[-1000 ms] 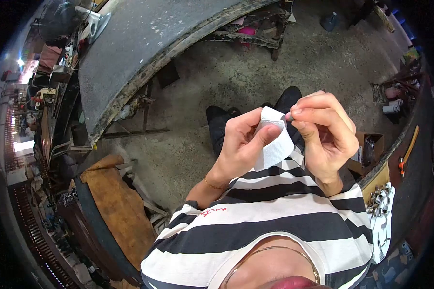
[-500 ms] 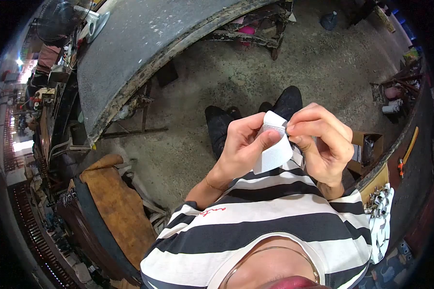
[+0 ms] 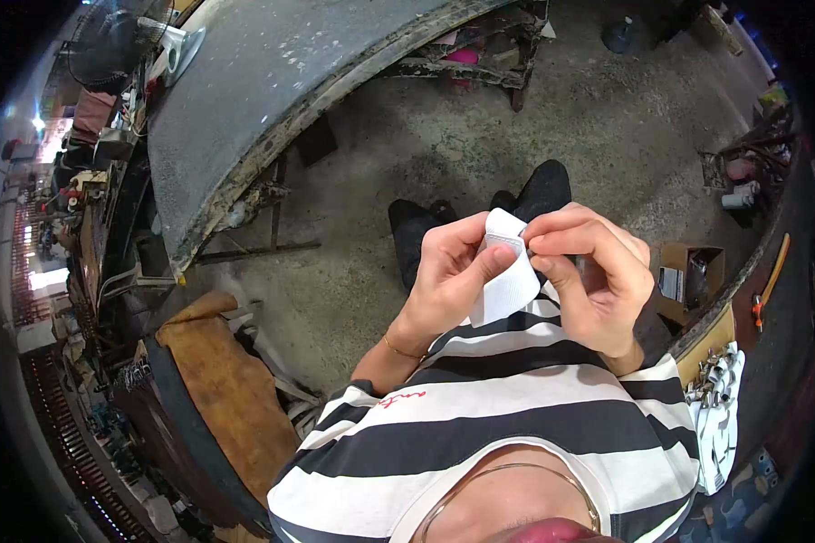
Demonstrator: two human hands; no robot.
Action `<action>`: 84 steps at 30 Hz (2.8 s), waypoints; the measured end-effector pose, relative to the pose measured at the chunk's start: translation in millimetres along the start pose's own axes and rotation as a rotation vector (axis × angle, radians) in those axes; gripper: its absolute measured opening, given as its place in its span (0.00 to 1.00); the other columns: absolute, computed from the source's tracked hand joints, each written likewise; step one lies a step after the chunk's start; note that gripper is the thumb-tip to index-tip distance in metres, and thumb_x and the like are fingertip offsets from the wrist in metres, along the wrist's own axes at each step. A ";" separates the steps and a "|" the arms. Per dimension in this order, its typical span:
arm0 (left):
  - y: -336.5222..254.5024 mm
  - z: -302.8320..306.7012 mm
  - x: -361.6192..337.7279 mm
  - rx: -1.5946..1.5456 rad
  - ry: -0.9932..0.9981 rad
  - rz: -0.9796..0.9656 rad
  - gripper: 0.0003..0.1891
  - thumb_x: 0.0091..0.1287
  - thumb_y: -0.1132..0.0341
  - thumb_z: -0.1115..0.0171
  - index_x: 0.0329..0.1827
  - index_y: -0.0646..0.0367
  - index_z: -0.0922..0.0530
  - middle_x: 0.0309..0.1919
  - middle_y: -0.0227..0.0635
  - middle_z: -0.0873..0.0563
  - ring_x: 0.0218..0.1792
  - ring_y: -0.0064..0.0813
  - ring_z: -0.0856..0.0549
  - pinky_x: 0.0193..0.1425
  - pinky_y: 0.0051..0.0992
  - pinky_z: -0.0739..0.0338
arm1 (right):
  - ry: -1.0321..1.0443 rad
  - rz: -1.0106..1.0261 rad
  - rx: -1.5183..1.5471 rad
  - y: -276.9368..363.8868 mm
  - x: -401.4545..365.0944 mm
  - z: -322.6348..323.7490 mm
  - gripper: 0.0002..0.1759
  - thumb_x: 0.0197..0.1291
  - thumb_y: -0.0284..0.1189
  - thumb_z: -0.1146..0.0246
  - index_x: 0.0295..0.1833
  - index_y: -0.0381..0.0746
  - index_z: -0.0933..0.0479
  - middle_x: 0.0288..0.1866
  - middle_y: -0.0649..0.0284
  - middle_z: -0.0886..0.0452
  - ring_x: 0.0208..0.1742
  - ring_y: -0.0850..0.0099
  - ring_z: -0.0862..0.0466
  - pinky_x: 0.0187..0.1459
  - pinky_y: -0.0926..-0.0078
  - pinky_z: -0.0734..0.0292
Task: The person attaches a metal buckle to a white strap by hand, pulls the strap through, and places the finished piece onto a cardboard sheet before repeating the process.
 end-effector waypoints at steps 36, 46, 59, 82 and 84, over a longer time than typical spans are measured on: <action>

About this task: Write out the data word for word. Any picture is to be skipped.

Answer section:
[-1000 ms] 
[-500 ms] 
[+0 ms] 
Demonstrator: two human hands; no robot.
Action `<action>`: 84 steps at 30 Hz (2.8 s), waypoints; the measured end-effector pose, relative to the pose measured at the chunk's start: translation in millimetres along the start pose's own axes and rotation as a rotation vector (axis × angle, radians) in those axes; gripper: its absolute measured opening, given as its place in its span (0.00 to 1.00); the other columns: absolute, computed from the source's tracked hand joints, each written likewise; step one lies a step after the chunk's start; note that gripper is the thumb-tip to index-tip distance in metres, and thumb_x and the like are fingertip offsets from the wrist in metres, along the wrist's own axes at each step. A ";" separates the steps and a "|" the arms. Per dimension in this order, its typical span:
arm0 (left):
  - y: -336.5222..254.5024 mm
  - z: -302.8320..306.7012 mm
  - x: -361.6192..337.7279 mm
  - rx: -1.5946..1.5456 rad
  - ry: -0.9932..0.9981 rad
  - rz: -0.9796..0.9656 rad
  - gripper: 0.0003..0.1891
  - thumb_x: 0.0091..0.1287
  - thumb_y: -0.1132..0.0341
  - thumb_z: -0.1115..0.0171
  - index_x: 0.0329..0.1827
  - index_y: -0.0646..0.0367
  - index_z: -0.0922..0.0530
  - middle_x: 0.0309..0.1919
  - middle_y: -0.0227..0.0635
  - middle_z: -0.0873..0.0563
  - ring_x: 0.0218..0.1792
  - ring_y: -0.0064..0.0813
  - ring_z: -0.0856..0.0549
  - pinky_x: 0.0193..0.1425
  - pinky_y: 0.0051..0.0992
  - pinky_z: -0.0739..0.0338
arm1 (right):
  - ry: -1.0321..1.0443 rad
  - rz: -1.0106..1.0261 rad
  - rx: -1.5183..1.5471 rad
  - y: -276.9368..363.8868 mm
  - x: -401.4545..365.0944 mm
  - z: -322.6348..323.7490 mm
  - gripper: 0.0002..0.1759
  - thumb_x: 0.0197..0.1291
  - thumb_y: -0.0284..0.1189
  - thumb_z: -0.1146..0.0246
  - index_x: 0.0295..0.1833
  - index_y: -0.0381..0.0746
  - index_z: -0.0933..0.0479
  - middle_x: 0.0288..0.1866
  - middle_y: -0.0649..0.0284
  - middle_z: -0.0886..0.0452
  - ring_x: 0.0208..0.1742
  - ring_y: -0.0850..0.0099
  - ring_z: -0.0862..0.0466
  - pinky_x: 0.0187..0.1459
  - pinky_y: -0.0926..-0.0078
  - pinky_z: -0.0734..0.0292
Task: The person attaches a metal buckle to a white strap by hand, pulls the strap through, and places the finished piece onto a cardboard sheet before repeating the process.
 end-effector waypoints at steps 36, 46, 59, 82 and 84, over a longer time than typical spans are measured on: <action>

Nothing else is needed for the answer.